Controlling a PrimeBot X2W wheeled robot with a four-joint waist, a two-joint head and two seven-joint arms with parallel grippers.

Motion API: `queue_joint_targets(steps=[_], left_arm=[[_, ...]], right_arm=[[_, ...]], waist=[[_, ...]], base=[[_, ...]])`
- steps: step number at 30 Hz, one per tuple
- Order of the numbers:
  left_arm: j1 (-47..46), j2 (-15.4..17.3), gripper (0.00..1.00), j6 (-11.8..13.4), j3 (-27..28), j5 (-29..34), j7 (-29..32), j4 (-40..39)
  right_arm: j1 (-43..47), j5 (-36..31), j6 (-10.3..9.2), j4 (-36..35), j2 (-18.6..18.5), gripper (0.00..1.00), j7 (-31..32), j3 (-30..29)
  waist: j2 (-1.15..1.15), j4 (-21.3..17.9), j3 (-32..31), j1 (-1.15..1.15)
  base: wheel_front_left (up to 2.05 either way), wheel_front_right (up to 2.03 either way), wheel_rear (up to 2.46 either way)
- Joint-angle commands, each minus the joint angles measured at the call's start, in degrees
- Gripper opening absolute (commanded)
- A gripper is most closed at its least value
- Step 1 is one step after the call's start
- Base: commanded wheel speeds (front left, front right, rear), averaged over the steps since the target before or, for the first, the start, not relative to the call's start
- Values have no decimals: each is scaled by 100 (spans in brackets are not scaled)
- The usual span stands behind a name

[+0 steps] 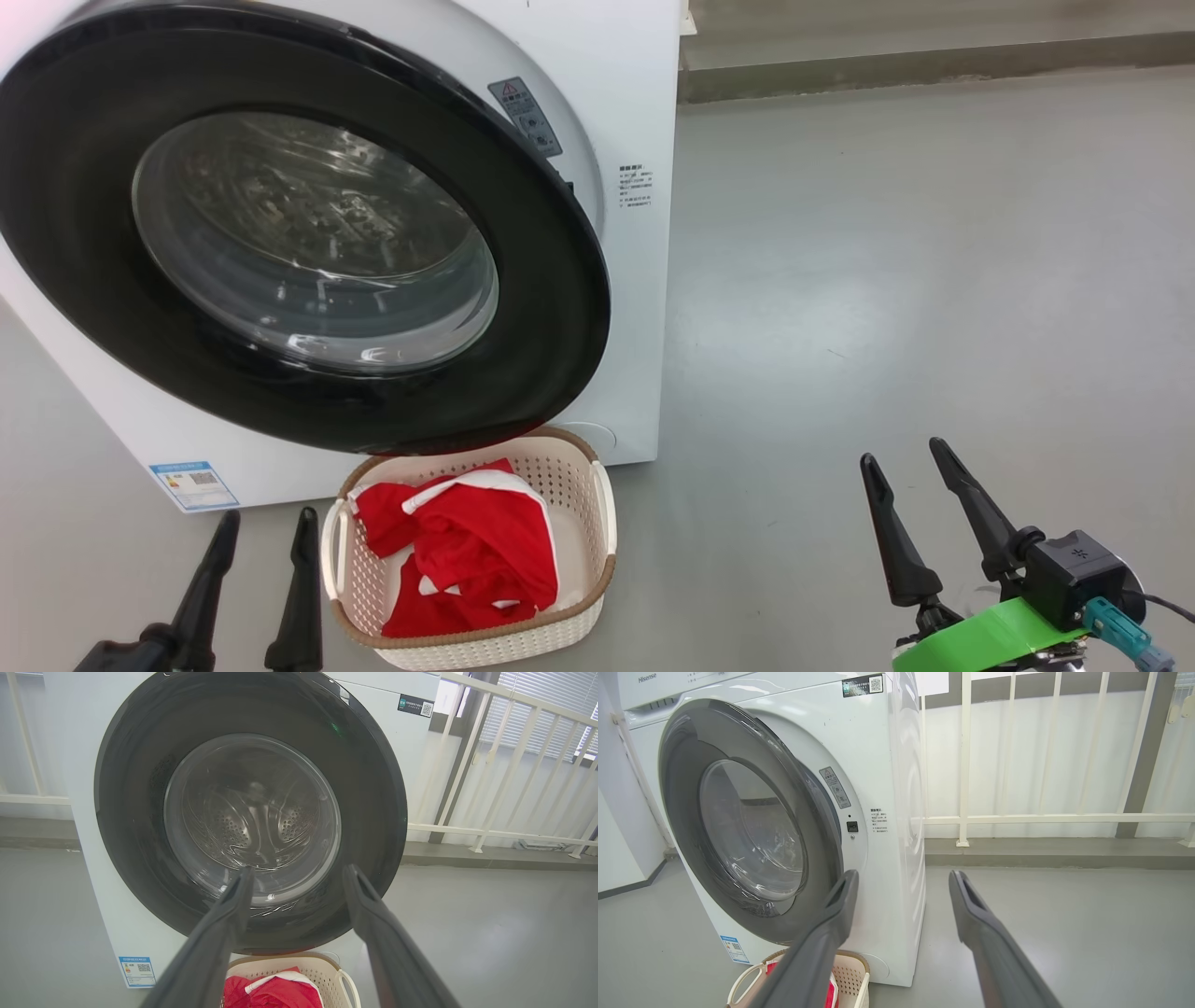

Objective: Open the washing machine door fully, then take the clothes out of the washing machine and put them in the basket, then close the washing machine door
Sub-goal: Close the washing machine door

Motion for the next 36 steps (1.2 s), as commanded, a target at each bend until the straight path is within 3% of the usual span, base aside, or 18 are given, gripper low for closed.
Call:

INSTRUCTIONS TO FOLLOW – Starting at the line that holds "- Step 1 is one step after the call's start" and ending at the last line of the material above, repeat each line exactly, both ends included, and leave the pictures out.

REPLY TO THE TASK –
- Step 1 is one step after the call's start
- Base: commanded wheel speeds (front left, front right, rear), averaged over the steps since the target before or, for the first, the start, not relative to the call's start
- Values have no decimals: each is scaled by 100 (spans in brackets are not scaled)
- The usual span stands behind a name

[+0 steps] 

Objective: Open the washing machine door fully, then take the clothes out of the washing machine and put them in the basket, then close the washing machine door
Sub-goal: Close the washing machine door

Motion for the next 36 steps (1.2 s), as commanded, a target at each bend until the straight path is within 3% of the usual span, base aside, or 18 are given, gripper low for closed.
Call:

That is the complete output for this exercise.